[Data Boundary: Start]

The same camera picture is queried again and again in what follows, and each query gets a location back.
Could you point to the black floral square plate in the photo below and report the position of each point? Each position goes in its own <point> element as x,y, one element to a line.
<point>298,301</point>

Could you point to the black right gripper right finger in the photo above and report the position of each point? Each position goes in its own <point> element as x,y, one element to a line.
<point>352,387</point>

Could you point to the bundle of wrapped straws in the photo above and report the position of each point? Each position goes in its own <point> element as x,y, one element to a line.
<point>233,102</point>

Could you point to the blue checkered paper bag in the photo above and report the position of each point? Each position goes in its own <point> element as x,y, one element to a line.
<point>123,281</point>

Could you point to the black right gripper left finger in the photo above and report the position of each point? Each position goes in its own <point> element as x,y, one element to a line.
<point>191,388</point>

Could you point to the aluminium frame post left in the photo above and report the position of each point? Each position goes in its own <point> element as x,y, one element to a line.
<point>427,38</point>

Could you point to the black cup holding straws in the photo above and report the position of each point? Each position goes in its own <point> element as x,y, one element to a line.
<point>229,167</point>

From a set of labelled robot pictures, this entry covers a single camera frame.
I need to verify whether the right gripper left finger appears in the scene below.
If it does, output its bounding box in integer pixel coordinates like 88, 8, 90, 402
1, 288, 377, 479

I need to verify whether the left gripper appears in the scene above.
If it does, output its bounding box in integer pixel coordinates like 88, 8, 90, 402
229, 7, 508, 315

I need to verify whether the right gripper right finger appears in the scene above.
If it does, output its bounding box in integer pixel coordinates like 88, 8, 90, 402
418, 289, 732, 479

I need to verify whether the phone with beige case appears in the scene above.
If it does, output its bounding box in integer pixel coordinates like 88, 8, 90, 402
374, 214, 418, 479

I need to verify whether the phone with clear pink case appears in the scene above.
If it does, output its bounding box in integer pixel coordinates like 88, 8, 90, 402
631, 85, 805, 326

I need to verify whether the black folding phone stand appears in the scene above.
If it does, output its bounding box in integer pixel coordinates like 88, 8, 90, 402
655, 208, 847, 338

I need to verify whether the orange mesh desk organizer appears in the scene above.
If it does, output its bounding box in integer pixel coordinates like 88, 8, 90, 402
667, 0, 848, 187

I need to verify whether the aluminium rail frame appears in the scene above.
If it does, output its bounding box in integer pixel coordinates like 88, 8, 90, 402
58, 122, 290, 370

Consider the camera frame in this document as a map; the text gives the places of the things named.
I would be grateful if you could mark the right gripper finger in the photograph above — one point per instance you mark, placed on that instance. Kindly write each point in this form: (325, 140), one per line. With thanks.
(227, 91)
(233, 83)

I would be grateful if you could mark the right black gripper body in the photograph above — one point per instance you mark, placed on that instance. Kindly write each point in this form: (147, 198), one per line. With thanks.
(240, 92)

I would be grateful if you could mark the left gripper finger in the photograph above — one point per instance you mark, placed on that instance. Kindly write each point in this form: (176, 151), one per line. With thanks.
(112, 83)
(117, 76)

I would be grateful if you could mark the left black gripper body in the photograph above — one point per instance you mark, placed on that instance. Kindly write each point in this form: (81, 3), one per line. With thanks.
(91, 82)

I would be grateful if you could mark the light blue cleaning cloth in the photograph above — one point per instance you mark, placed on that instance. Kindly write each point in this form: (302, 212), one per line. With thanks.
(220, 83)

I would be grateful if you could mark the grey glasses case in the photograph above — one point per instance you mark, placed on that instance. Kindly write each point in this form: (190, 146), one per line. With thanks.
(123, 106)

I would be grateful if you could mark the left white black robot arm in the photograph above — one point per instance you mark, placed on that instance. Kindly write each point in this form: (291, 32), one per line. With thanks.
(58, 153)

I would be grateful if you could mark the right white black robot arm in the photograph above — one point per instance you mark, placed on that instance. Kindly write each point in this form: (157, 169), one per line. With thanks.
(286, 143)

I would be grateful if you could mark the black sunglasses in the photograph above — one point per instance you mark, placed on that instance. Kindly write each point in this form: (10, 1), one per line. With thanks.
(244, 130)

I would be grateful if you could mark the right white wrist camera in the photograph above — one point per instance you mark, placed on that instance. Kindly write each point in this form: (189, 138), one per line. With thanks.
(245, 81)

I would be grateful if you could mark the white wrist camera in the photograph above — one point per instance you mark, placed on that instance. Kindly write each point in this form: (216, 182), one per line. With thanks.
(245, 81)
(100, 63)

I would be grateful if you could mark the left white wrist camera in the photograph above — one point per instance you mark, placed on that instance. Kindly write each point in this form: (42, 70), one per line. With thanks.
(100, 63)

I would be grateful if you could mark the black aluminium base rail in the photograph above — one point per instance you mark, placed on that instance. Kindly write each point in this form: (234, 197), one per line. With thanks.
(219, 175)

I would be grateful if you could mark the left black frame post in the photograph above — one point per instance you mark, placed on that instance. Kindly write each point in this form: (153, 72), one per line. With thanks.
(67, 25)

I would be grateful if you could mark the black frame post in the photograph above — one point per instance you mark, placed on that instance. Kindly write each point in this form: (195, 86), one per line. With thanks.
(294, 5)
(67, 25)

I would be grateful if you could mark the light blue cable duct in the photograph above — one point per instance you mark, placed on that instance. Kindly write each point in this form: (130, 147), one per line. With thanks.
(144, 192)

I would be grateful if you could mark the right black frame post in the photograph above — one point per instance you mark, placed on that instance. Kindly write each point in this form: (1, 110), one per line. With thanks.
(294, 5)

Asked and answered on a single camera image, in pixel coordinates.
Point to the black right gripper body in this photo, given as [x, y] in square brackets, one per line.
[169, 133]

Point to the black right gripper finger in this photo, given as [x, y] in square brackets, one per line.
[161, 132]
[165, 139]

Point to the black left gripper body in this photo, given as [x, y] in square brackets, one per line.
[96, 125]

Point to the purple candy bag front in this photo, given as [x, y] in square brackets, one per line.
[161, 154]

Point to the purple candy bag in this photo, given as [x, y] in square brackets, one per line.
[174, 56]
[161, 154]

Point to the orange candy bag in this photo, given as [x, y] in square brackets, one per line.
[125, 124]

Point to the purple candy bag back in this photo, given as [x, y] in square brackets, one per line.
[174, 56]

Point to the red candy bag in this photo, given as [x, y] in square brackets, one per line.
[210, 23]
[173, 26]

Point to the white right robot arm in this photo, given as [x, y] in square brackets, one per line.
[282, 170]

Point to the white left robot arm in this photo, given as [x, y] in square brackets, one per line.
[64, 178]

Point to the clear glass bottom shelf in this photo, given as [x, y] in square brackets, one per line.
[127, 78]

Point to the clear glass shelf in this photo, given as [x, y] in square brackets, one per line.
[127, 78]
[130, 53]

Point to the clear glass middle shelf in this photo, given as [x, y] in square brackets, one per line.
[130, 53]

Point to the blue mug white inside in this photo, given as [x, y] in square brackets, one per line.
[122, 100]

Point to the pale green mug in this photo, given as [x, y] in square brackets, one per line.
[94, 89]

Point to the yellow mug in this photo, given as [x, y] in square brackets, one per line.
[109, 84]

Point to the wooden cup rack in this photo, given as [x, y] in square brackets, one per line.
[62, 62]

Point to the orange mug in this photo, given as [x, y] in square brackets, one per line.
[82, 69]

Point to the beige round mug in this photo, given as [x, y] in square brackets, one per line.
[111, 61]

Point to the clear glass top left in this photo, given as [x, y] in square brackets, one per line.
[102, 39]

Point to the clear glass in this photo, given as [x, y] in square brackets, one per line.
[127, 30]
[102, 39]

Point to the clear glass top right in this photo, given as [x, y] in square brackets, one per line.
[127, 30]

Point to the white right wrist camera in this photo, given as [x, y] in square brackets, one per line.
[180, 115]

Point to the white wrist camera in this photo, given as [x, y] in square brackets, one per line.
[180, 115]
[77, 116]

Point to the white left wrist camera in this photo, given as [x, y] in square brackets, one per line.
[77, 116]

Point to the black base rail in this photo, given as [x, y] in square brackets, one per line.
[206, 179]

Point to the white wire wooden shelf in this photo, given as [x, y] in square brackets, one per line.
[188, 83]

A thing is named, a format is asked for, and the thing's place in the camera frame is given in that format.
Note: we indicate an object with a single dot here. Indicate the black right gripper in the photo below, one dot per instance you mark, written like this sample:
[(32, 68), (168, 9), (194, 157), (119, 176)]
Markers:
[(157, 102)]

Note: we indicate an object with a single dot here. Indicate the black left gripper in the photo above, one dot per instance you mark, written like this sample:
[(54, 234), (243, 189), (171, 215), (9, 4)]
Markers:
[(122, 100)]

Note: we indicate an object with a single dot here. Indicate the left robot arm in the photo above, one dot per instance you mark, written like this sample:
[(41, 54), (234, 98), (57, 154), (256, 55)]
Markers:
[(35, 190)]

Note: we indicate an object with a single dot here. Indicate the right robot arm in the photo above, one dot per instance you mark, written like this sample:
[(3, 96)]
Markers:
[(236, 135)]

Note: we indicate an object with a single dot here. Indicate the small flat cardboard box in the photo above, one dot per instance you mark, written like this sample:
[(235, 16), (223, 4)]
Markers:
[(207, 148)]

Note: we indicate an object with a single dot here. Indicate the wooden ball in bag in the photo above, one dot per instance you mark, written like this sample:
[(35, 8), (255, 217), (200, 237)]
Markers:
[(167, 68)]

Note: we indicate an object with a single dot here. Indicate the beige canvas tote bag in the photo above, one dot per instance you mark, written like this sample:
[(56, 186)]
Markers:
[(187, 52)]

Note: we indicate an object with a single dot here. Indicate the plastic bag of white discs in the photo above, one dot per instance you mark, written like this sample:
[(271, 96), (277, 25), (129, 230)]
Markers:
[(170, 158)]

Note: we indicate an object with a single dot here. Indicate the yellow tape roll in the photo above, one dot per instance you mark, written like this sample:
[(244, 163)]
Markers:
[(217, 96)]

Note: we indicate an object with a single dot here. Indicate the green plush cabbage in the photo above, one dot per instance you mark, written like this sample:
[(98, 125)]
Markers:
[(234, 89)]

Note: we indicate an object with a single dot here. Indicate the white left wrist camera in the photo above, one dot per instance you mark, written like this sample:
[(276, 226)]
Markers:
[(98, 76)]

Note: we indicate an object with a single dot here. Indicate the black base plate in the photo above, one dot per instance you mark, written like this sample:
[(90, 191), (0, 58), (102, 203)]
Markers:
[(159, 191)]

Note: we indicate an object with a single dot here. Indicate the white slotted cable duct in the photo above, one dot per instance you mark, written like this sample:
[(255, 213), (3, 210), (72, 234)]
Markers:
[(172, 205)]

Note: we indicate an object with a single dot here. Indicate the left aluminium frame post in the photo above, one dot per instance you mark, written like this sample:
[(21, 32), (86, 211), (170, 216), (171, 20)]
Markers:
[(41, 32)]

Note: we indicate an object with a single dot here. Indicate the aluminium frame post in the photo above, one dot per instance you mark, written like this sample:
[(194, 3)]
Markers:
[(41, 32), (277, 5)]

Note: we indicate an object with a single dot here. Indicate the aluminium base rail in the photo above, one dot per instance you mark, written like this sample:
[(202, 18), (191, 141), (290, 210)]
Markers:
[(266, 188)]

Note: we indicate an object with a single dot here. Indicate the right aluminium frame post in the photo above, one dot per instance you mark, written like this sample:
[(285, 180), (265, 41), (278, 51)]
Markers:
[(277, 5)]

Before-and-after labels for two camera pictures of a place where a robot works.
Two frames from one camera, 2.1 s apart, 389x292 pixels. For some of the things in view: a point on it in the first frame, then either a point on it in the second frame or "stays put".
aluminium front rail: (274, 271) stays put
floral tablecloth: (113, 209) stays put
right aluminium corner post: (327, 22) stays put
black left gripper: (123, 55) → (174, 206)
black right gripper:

[Data Boundary: End]

● **Work to be completed**: Across the entries, how many lines include the string "need"? The answer should be only a number.

● **Result of the exercise**: 8